As one spends time in the wild wilderness to be able to address significant issues in civilized wildernesses, wisdom does accrue and so a significant part of being Beloved is to teach with a different sense of authority—not lecturing pearls of wisdom, but engaging lives where they are experiencing caughtness, stuckness, captivity, or even enslavement. This is different than being a Priest, Preacher, or Prophet.

This is also the only time Jesus refers to those he had called and those who joined them on the way as, “My Disciples”.

This begins to set this sending of two apart from previous sendings. When the Twelve were sent out two-by-two it was to experience authority of power over unclean spirits. This was done with proclamation regarding changed hearts and lives as well as with anointing by oil. When two were sent into a village to bring back a colt it was in regard to Jesus being a “Master” of the situation, a sign of a non-military victory entrance—a one-time event.

We are entering a scene that LaVerdiere2232calls “catechetical”. What is coming will not be a one-time event, but one regularly repeated by followers of Jesus as, generation by generation, we prepare to encounter the meanness of life that has been covered-up by tradition and resist one discriminatory status quo after another.

While others were preparing to arrest Jesus and put him to death, the disciples would prepare Jesus’ (mou) guest room (katalyma) where, eating the Passover with his disciples, Jesus would offer them his body and blood….katalyma refers to any place where hospitality is offered to people on a journey. [LaVerdiere2232]

“My disciples will learn lived hospitality”, says the Teacher.

Mark 14:13

Jesus sent forward two of his disciples and said to them, “Go into the city, and there a man carrying a pitcher of water will meet you; follow him;


like last time
you two go forth

since you like signs
here’s one for you

a hunk of a guy
doing woman’s work

yes look for
Watering John

try to remember
Baptizing John

then follow (follow)
follow (follow)

follow his lead
to a landowner’s house


Mark likes to work in doubles and triples. Sending two disciples for a task echoes disciples going forth two-by-two as well as two going to find a colt by which Jesus will enter Jerusalem.

In each of these sendings there is an underlying understanding that hospitality will be the background against which the disciples will know they are on the right track. Look for a hospitable moment and enter where it leads.

When we can not only put together instances where two are together, but the context which defines their presence, we begin to see a larger picture and how it is that good news and belovedness rise in the midst of every day.

There is also an opportunity here to parallel an anonymous woman and her flask of perfume with an anonymous man with his jar of water. One comes toward Jesus bringing a sign of anointing, Messiah-being, and one leads on to where baptismal waters find their meaning, a wilderness where community is critical in the face of accusation, threat, suffering, and even death. To receive such an anointing or follow such a baptism is the stuff of life.
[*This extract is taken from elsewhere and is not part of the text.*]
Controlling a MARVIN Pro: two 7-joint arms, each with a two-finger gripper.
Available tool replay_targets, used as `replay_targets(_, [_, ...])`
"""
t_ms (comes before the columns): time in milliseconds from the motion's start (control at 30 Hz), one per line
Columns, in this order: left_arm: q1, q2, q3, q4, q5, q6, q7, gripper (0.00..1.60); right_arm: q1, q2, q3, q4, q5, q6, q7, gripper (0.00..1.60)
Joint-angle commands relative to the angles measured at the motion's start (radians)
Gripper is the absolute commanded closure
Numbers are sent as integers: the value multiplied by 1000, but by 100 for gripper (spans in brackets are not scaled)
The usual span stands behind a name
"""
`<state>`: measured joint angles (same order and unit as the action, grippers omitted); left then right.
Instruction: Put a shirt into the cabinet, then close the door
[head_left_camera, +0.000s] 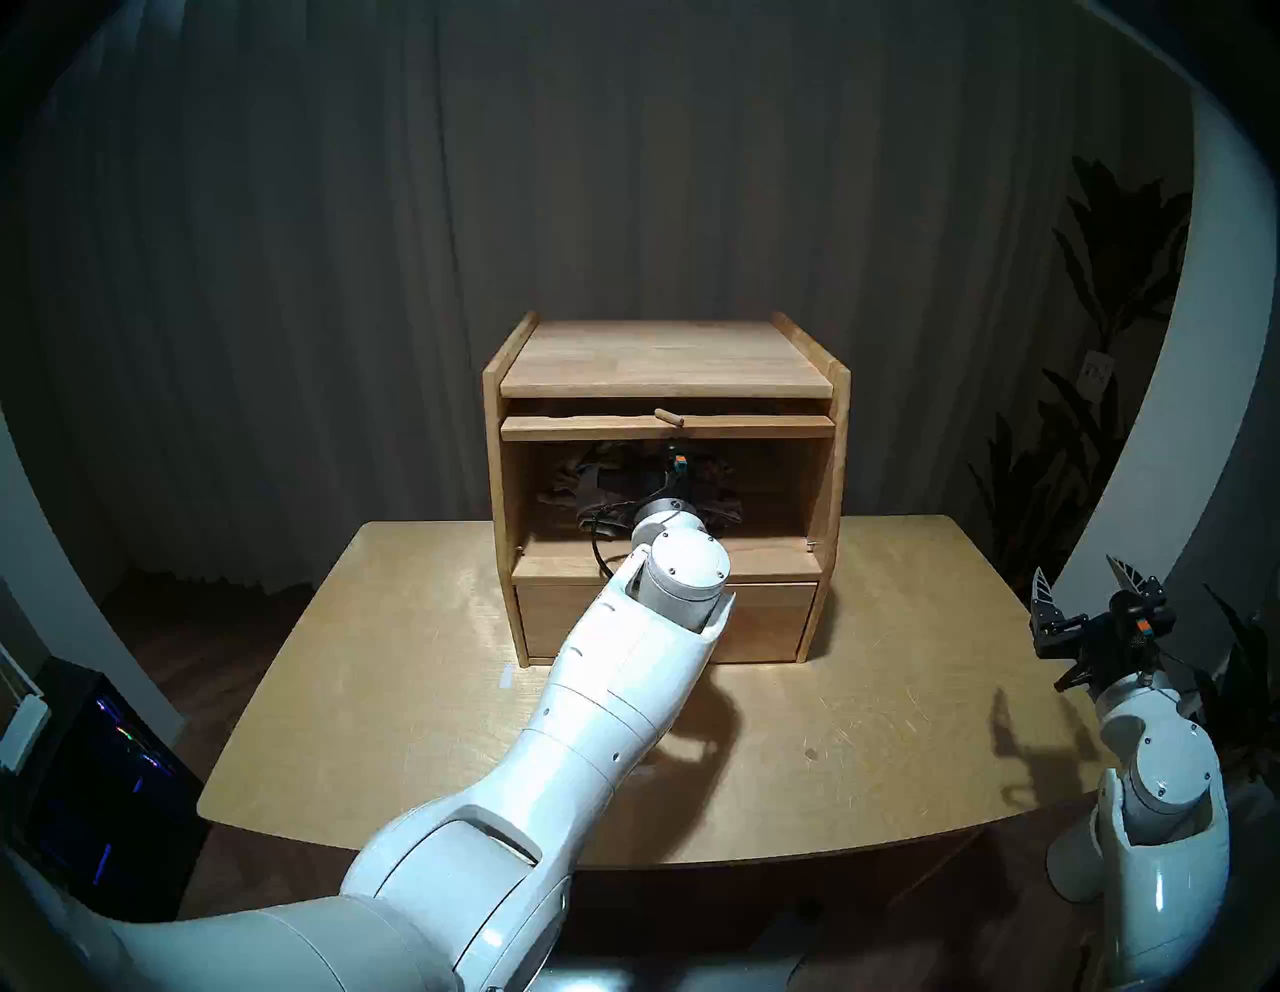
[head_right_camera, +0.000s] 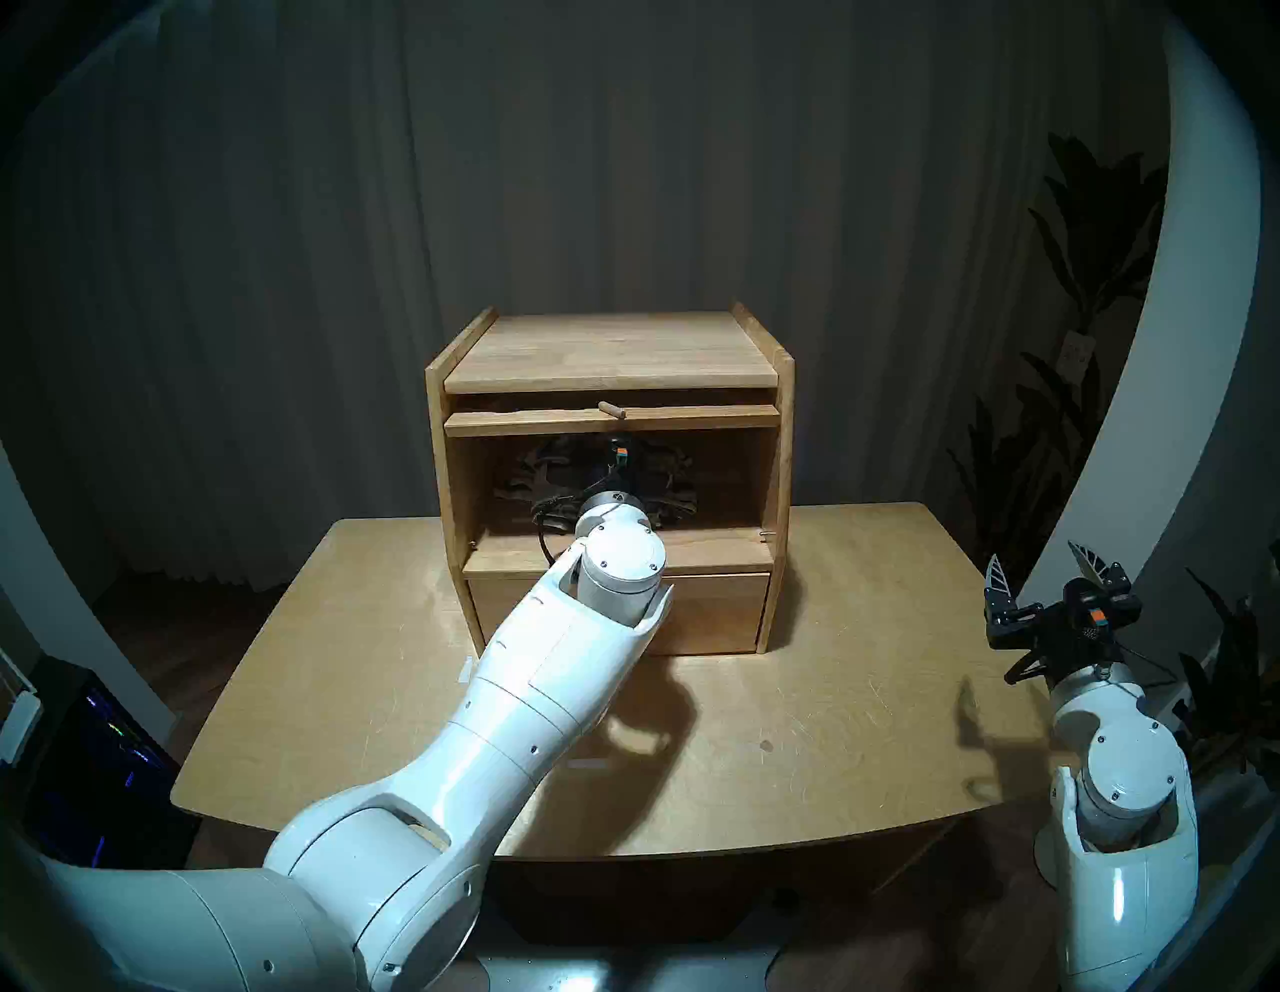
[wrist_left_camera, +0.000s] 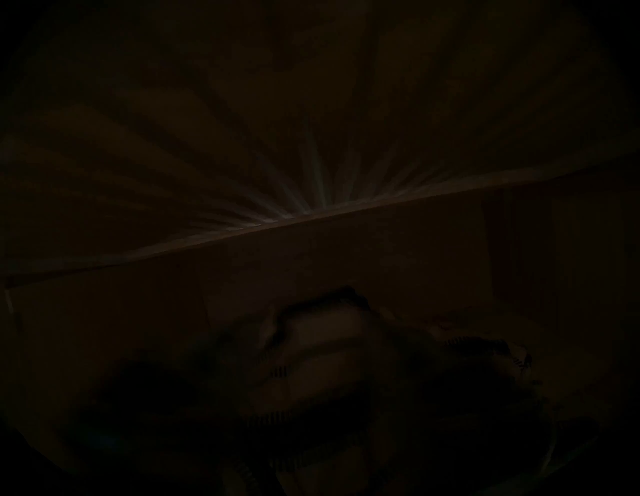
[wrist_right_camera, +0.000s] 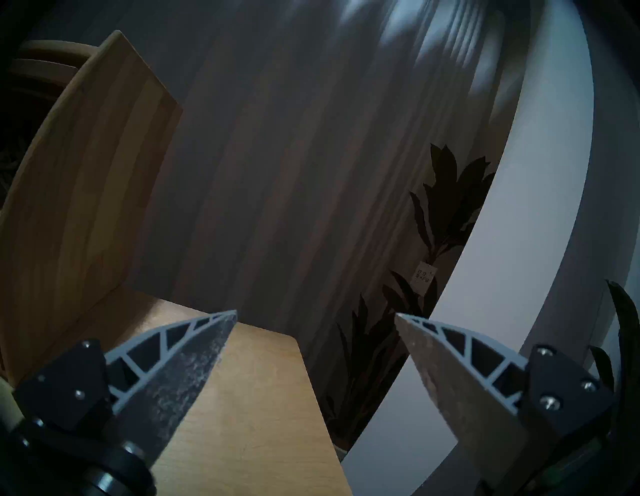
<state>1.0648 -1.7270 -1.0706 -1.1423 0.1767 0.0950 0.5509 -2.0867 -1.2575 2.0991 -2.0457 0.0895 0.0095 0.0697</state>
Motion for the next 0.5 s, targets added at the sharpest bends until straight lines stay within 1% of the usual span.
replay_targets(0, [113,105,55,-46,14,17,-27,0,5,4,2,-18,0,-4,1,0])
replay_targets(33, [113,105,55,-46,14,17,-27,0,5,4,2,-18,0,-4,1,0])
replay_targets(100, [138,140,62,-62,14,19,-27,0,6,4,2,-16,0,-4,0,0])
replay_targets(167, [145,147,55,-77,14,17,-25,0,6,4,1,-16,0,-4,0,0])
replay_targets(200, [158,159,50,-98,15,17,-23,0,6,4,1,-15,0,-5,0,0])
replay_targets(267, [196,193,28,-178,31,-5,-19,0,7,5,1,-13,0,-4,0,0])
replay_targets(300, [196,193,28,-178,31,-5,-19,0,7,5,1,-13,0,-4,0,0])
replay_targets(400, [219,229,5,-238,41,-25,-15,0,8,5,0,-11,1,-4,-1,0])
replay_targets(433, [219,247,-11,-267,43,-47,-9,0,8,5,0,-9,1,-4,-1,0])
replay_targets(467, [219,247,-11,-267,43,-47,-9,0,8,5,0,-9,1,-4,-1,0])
At some point a comment is in order regarding the way in which a man is doing a woman’s work of carrying water, presumably for a household. It is difficult to get around a release from cultural norms when Jesus is around. We can hearken back through Mark’s story to remember other moments when we were surprised. The rich don’t have an advantage in arriving in whatever heaven means. Foreign women can be heard and prevail. The sick and unclean can assertively reach out to touch or call out to be touched. Hungry crowds need not be left on their own but available resources shared. Family and work are not bound by traditional forms.